Dona Pautila, membro da associação das senhoras rotarianas de Bauru, não optaria por uma viagem com o filho, em carro particular, em detrimento à companhia de suas amigas num ônibus fretado ou gratuitamente cedido para tal finalidade, com lugares a preencher.
As assinaturas das senhoras rotarianas em abaixo-assinado e declarações individuais a favor de Nilton tinham propósitos em salvaguardar o jovem, atestando-o presente num lugar que efetivamente não esteve.
Os muito ricos e poderosos aliam-se às autoridades e mutuamente se protegem; e as fortuna e influências de Paulo Marques prevaleceram para livrar o filho das consequências de um 'erro' seu.
Havia preocupação em colocar Nilton fora do município, naquele 11 de novembro de 1970, com arranjos de declarações e nota fiscal de abastecimento de veículo, neste caso procedimento incomum para particular isento de prestações de contas nalguma empresa, e não houve por parte da polícia, qualquer interesse em atender sugestão do advogado da família Vieira, em solicitar de Nilton Paulo outras notas fiscais de combustíveis, anterior e posteriormente colocados em seu carro.

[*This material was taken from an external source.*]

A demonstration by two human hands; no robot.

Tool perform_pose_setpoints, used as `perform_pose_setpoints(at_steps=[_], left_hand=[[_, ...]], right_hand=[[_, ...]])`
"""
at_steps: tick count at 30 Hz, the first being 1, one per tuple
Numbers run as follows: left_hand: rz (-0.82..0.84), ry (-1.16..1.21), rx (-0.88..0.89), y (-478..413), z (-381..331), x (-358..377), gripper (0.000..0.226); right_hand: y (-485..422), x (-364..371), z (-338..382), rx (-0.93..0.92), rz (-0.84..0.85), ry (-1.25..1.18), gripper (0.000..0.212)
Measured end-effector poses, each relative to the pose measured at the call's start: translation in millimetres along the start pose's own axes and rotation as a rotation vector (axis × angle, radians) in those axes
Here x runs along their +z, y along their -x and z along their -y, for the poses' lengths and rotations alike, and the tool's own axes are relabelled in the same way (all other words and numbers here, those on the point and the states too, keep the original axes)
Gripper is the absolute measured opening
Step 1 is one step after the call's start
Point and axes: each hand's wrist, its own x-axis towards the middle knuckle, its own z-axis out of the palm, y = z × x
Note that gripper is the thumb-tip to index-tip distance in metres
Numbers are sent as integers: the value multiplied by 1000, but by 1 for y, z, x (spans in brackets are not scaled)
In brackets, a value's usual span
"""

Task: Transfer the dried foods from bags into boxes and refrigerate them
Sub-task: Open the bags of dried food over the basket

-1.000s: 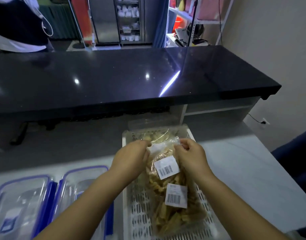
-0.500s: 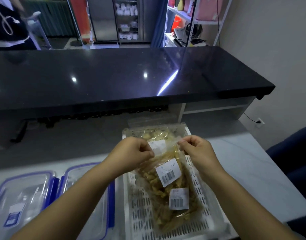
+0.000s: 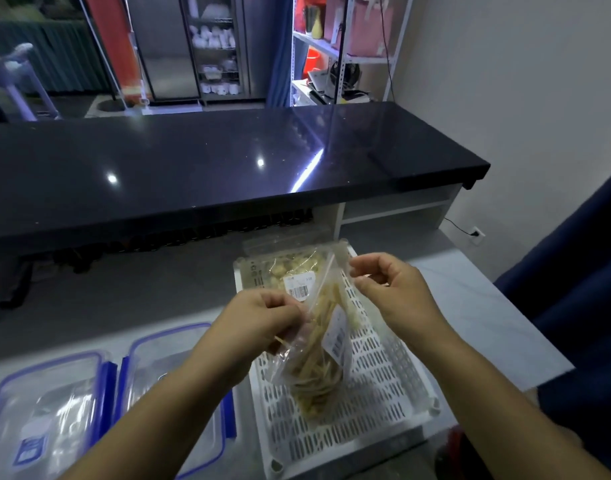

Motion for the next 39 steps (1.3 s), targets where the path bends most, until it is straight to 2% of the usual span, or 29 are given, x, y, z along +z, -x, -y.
perform_pose_setpoints(at_steps=[3,6,9,12,22,29,35,39], left_hand=[[31,15,-4,2,-5,-1,15],[46,71,31,9,-7,6,14],[-10,102,68,12,-1,15,13],[-59,88,79,9,9,19,12],[-43,83,68,4,14,20,6],[-107,-44,142,5,13,22,7],[-40,-20,143,9,14,17,8],[-4,49,131,9,13,14,9]], right_hand=[[24,1,7,-1,-3,7,16],[51,6,15,-14,71,-42,18],[64,11,18,-32,106,-40,19],[63,15,14,9,81,-21,21],[55,31,12,142,67,-60,19],[51,37,18,193,95,-125,18],[50,34,19,193,125,-120,21],[49,35,19,197,88,-178,18]])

Neide Urso, do Instituto Santa Marcelina, por exemplo, reconheceu Nilton Paulo como presente na feira em Botucatu, em 11 de novembro de 1970, descreveu o carro e teria ido no veículo, dirigido por Nilton, com uma senhora até a loja de vendas de artigos para artesanatos, em Botucatu, e lá permanecendo das 16,00 às 16,30 horas, contraditando outros testemunhos, inclusive do próprio rapaz, que informam três as senhoras que se dirigiram até a loja para compra de materiais. E Neide não disse do seu retorno antecipado ao colégio, ou, nada disto ocorreu.
Os tantos álibis de Nilton Paulo, sob orientações e aceitos pelas autoridades, livraram-no do momento que Mara Lucia chegou, conduzida pelo seu sequestrador, aos fundos do imóvel desocupado, à Rua Professor José Ranieri, 8-61, onde executada.

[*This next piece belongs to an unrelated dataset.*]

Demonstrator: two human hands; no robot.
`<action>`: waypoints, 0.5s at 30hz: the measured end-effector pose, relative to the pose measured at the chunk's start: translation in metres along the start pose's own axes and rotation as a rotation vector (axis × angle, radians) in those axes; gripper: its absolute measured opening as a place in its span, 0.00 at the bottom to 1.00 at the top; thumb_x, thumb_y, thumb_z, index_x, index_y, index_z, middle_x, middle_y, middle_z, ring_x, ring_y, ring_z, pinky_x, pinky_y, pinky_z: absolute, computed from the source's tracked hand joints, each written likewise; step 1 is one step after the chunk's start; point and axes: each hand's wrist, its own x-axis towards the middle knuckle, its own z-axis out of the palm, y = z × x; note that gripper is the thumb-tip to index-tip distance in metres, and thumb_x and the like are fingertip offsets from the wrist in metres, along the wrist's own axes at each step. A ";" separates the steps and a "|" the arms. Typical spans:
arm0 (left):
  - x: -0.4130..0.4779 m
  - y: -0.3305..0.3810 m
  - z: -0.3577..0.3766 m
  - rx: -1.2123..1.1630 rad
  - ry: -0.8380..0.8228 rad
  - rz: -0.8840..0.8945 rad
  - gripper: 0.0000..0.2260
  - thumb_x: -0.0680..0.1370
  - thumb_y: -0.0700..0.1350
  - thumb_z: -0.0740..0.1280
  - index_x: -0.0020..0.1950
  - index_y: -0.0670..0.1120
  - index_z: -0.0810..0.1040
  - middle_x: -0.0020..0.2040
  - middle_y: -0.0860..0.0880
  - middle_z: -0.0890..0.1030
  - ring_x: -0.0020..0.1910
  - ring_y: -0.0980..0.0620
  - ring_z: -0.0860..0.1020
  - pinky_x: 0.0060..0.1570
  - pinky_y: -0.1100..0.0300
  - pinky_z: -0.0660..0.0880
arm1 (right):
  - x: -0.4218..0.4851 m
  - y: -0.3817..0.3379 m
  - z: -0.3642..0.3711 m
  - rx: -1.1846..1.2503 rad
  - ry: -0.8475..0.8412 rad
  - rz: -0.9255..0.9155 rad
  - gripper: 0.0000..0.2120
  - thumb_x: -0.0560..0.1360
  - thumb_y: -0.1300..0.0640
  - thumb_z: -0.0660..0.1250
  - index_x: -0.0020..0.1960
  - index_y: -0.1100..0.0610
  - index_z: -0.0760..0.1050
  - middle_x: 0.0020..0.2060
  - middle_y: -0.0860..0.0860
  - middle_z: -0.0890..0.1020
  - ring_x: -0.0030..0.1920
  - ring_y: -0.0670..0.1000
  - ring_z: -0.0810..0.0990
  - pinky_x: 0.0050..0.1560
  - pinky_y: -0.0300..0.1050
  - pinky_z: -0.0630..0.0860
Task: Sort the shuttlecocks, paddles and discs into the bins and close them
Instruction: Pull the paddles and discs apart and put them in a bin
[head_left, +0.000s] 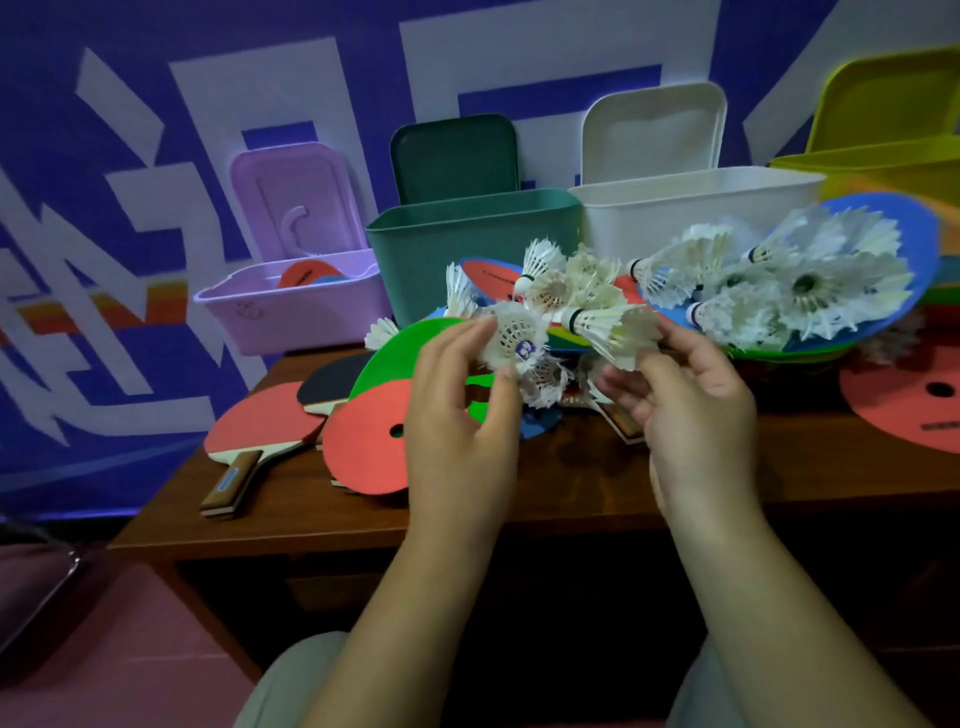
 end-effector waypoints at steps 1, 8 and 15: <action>0.010 0.001 -0.004 -0.009 0.015 -0.036 0.14 0.81 0.38 0.70 0.67 0.46 0.81 0.64 0.52 0.80 0.68 0.54 0.77 0.68 0.57 0.73 | 0.004 -0.002 0.004 0.005 -0.010 0.021 0.12 0.82 0.68 0.65 0.62 0.59 0.82 0.45 0.56 0.88 0.40 0.55 0.87 0.48 0.51 0.86; 0.096 -0.023 -0.027 -0.352 -0.032 -0.418 0.11 0.80 0.40 0.72 0.60 0.50 0.85 0.52 0.47 0.87 0.44 0.51 0.85 0.48 0.61 0.79 | 0.041 -0.031 0.050 -0.106 -0.143 0.033 0.14 0.82 0.70 0.63 0.58 0.54 0.81 0.47 0.60 0.87 0.42 0.58 0.89 0.46 0.50 0.87; 0.193 -0.054 -0.021 -0.531 0.018 -0.575 0.05 0.81 0.35 0.69 0.55 0.38 0.83 0.51 0.39 0.84 0.45 0.49 0.83 0.47 0.61 0.82 | 0.127 -0.045 0.113 -0.210 -0.150 0.088 0.11 0.81 0.69 0.62 0.56 0.57 0.79 0.50 0.65 0.84 0.38 0.56 0.87 0.47 0.54 0.87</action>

Então, nada mais a restar, pois a polícia não chegaria a lugar nenhum, determinou-se em 1974 o primeiro arquivamento do Inquérito Policial nº 10/71.
E, sabe-se, no início das investigações sobre o 'Caso Mara Lucia' a polícia desconhecia antecedentes criminais de Nilton Paulo, exceto acidente com veículo que dirigia, ainda menor de idade; todavia, quando da reabertura do inquérito, em 1985, já registradas outras tantas ocorrências.